■ **TRY IT**: Copy the full listing exactly, word for word.

'''

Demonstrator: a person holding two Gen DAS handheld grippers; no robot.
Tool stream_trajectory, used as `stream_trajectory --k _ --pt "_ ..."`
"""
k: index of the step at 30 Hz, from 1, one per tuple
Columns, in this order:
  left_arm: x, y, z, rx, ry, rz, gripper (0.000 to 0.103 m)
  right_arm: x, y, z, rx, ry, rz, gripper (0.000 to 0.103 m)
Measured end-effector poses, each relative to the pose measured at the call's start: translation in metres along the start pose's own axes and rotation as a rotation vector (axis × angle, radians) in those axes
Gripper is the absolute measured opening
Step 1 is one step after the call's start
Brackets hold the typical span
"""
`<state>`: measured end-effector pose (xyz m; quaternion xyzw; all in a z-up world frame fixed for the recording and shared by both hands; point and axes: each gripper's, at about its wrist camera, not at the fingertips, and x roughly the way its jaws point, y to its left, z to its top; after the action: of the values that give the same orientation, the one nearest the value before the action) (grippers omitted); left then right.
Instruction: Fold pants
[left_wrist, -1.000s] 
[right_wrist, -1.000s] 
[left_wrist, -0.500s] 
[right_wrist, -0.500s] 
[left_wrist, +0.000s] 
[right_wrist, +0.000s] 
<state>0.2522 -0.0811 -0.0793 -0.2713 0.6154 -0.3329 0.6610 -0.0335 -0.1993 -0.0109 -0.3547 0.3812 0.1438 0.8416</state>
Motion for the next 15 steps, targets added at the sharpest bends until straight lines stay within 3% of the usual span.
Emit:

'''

■ **EXPECTED ANSWER**:
Demonstrator: a person holding two Gen DAS handheld grippers; no robot.
Tool stream_trajectory, used as `stream_trajectory --k _ --pt "_ ..."`
"""
k: index of the step at 30 Hz, from 1, one per tuple
Columns, in this order:
  left_arm: x, y, z, rx, ry, rz, gripper (0.000 to 0.103 m)
  right_arm: x, y, z, rx, ry, rz, gripper (0.000 to 0.103 m)
Measured end-effector poses, each relative to the pose measured at the call's start: translation in metres along the start pose's own axes and rotation as a rotation vector (axis × angle, radians) in those axes
Gripper is the absolute measured opening
Step 1 is one step after the call's start
Brackets hold the typical span
"""
`<state>`: measured end-effector pose (xyz m; quaternion xyzw; all in a z-up world frame fixed for the recording and shared by both hands; point and axes: each gripper's, at about its wrist camera, not at the fingertips, and x roughly the way its jaws point, y to its left, z to its top; after the action: of the values that give the same orientation, the one nearest the value before the action) (grippers omitted); left then right.
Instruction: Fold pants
[left_wrist, -1.000s] 
[right_wrist, -1.000s] 
[left_wrist, -0.500s] 
[right_wrist, -0.500s] 
[left_wrist, +0.000s] 
[right_wrist, +0.000s] 
<state>0.2522 -0.0811 -0.0793 -0.2713 0.6154 -0.3329 0.6610 -0.0335 -0.1993 -0.0109 -0.3547 0.3812 0.1438 0.8416</state>
Motion for the next 15 steps, targets added at the sharpest bends until straight lines stay within 3% of the usual span.
Emit:

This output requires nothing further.